Nurse Julie and the Knight
By Jeanne Judson
“May changes her young men as often as she does her hairdo.”
Everyone in the hospital is talking about the beautiful and wealthy Alice Danver, who has just lost her baby—and any R.N. would trade her crisp, white cap to be chosen to nurse the devastated woman back to health in the Danvers’ luxurious home on Manhattan’s Upper East Side. Anyone, that is, except Julie Sheridan, who prefers to keep working in the hospital, where she can learn all that she can about her chosen profession, which outside of her younger sister is the most important thing in her life.

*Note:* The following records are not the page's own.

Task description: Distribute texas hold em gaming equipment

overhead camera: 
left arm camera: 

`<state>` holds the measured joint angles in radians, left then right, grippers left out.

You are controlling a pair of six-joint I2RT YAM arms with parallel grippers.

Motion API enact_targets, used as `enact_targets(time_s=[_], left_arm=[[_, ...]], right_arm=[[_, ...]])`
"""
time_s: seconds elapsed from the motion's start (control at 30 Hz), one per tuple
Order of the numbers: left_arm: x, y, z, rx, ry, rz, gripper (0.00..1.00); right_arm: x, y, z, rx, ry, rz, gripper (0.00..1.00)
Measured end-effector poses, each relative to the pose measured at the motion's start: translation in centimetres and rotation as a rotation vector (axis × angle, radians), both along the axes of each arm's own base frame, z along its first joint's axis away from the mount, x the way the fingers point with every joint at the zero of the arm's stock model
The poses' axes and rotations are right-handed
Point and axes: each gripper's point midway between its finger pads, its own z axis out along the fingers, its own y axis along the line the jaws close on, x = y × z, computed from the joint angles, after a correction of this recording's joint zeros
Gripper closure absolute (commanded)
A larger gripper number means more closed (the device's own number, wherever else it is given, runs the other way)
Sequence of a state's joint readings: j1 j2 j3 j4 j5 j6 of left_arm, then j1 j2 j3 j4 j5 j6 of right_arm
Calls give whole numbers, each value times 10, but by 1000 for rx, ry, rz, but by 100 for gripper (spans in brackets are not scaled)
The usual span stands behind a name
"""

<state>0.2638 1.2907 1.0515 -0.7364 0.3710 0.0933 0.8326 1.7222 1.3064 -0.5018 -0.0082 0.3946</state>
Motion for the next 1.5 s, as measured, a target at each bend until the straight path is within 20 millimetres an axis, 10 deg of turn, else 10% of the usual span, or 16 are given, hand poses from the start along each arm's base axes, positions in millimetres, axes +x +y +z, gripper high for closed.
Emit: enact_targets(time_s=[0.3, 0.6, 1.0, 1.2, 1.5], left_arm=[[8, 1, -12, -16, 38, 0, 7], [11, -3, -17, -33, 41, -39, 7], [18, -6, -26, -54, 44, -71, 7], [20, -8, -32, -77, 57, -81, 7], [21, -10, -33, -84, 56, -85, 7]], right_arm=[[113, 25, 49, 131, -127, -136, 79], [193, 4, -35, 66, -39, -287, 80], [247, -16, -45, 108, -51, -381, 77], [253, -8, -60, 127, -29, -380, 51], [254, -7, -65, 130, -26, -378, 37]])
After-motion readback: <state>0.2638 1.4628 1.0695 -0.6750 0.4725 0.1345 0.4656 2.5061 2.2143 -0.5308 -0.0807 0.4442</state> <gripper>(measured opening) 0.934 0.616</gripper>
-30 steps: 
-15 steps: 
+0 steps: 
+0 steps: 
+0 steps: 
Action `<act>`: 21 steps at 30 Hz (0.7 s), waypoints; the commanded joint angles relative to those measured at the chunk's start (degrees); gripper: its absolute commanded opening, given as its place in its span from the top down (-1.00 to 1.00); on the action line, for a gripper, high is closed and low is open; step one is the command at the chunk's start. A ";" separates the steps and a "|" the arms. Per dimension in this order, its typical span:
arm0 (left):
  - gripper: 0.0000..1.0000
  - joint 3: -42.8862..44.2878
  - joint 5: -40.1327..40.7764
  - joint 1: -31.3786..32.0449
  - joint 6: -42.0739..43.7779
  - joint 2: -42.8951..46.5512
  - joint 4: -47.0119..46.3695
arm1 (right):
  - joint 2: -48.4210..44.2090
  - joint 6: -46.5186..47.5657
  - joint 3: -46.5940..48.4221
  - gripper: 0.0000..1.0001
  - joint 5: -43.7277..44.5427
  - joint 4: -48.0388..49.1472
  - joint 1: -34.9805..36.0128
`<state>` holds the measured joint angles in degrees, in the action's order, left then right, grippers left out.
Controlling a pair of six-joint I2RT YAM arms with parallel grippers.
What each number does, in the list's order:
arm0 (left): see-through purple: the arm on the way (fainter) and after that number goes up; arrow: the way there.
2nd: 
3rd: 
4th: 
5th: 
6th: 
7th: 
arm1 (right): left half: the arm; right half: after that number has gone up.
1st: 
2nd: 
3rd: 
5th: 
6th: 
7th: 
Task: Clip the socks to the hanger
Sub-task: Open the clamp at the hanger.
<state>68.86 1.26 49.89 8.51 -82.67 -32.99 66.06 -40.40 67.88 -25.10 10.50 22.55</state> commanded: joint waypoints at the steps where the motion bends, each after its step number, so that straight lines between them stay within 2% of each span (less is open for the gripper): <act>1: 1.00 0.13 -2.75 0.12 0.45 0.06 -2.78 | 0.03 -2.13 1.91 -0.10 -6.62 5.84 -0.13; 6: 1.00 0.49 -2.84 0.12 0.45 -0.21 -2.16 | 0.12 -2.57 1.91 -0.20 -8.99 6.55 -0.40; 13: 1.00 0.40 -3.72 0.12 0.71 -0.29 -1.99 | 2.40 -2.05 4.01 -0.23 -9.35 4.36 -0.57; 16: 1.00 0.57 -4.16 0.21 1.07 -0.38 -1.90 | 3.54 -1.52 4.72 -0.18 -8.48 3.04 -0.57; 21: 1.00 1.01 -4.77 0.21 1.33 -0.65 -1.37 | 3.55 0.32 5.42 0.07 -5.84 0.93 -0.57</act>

But Julie lands the job, and soon finds out that life in the lap of luxury is not what the others had imagined: The household is presided over by an evil genius—housekeeper Hetty Brown, who dominates everyone there, including Alice and her husband Roger. Life in the Danver home would be unbearable for Julie if it were not for Leo Cross, Alice’s son by a previous marriage, the only one she can turn to for help defying the jealously interfering Hetty, who feeds Alice “pep pills” and insists, “You don’t need a nurse. You can always depend on me to protect you. No one loves you like I do.” If Julie hopes Leo might take an interest in her, in the meantime her friend Mary is on the lookout for the right kind of boyfriend for Julie: “You need a knight in armor to protect you," Mary tells her. "They don’t come riding on white horses anymore. They come in expensive cars.” She finds such a man in George Mitchell, who drives a Lincoln Continental, and when the dragon Hetty snarls a nasty lie about Julie’s relationship with George that Leo overhears, Julie is sure her real hero is lost forever …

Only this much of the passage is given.